At their working meeting Greek Foreign Minister Nikos Kotzias and Foreign Minister Sebastian Kurz discussed current developments in the Western Balkans and a European solution to the current migration crisis.
On 11 May, Nikos Kotzias paid his first bilateral visit to Austria. In the past there were some differences in terms of approaches and views on the resolution of the migration crisis. At today’s meeting in Vienna these misunderstandings were successfully removed. “Foreign Minister Kurz and I openly discussed the current challenges. We made our points clear. It is important that we join forces and make sure that refugees get help and also accept such help on the ground”, Kotzias stressed.

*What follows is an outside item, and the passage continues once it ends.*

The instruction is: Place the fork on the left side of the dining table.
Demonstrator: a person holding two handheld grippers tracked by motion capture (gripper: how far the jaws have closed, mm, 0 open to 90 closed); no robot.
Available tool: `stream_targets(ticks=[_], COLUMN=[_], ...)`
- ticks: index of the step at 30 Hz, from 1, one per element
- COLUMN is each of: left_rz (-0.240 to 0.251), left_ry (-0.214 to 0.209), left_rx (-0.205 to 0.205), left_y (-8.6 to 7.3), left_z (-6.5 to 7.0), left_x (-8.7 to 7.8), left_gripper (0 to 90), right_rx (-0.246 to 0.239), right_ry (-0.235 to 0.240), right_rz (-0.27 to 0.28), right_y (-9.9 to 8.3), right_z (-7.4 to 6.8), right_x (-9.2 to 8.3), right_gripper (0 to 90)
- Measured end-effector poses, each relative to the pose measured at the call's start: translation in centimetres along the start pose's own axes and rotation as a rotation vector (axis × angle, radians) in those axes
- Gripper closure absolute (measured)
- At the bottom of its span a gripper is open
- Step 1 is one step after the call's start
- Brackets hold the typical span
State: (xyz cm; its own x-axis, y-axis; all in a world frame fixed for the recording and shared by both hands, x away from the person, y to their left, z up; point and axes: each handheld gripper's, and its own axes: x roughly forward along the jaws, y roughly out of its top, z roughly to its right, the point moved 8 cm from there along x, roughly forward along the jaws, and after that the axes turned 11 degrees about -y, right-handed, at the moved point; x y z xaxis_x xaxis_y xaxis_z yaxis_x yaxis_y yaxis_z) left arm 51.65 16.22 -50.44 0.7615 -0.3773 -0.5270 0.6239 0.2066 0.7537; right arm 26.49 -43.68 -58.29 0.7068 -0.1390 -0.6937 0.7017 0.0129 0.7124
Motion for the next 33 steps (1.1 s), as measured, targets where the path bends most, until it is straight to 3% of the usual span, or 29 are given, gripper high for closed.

The objective is a common European solution
Sebastian Kurz underlined: “At the onset of the refugee wave Austria already warned of exceeding capacities. As a community we focused for too long on the mere distribution of refugees. Last year, Austria took in 90,000 refugees, which is the second highest number per capita in the EU. This is why Austria had to become active by closing the Western Balkans route. The number of illegal migrants who come to the EU has declined substantially since the closing of the Western Balkans route and the signing of the EU-Turkey agreement. It is, however, also important to invest strongly in direct help and assistance on the ground and to use resettlement programmes to transfer people who need help directly from the region to Europe – a view which we both share.” The year 2015 was particularly marked by the strong flow of refugees. Currently, the situation has somewhat eased. Nevertheless, it is important to be prepared: “We need to develop a long-term European strategy and avoid dependencies for instance on Turkey. This is what we as the EU are jointly working towards. We all support a common European solution”, Foreign Minister Kurz stressed. Greece has already created accommodation for more than 45,000 refugees in order to meet their needs directly on the ground. Yet, the situation at the Idomeni border crossing remains difficult: “The majority of NGOs on site do an extraordinary job. We are most grateful to them. However, there are also other organisations on site which are distributing misleading information. They tell people that the Western Balkans route will soon be reopened and tell them to hold out. Refugees are made false promises. This is why much of the accommodation we have built is still empty”, Kotzias explained.
Greece-Austria: Joint promotion of interreligious dialogue
Other topics discussed at the meeting apart from the refugee crisis included, for instance, promoting interreligious exchange. With some 35,000 members, the Greek-Orthodox Church in Austria is a growing religious community. In this context, Foreign Minister Kurz stated: “Austria and Greece are linked by a rich history. Cooperation is particularly close at the cultural level. Interreligious dialogue is thus a common concern shared by us all.”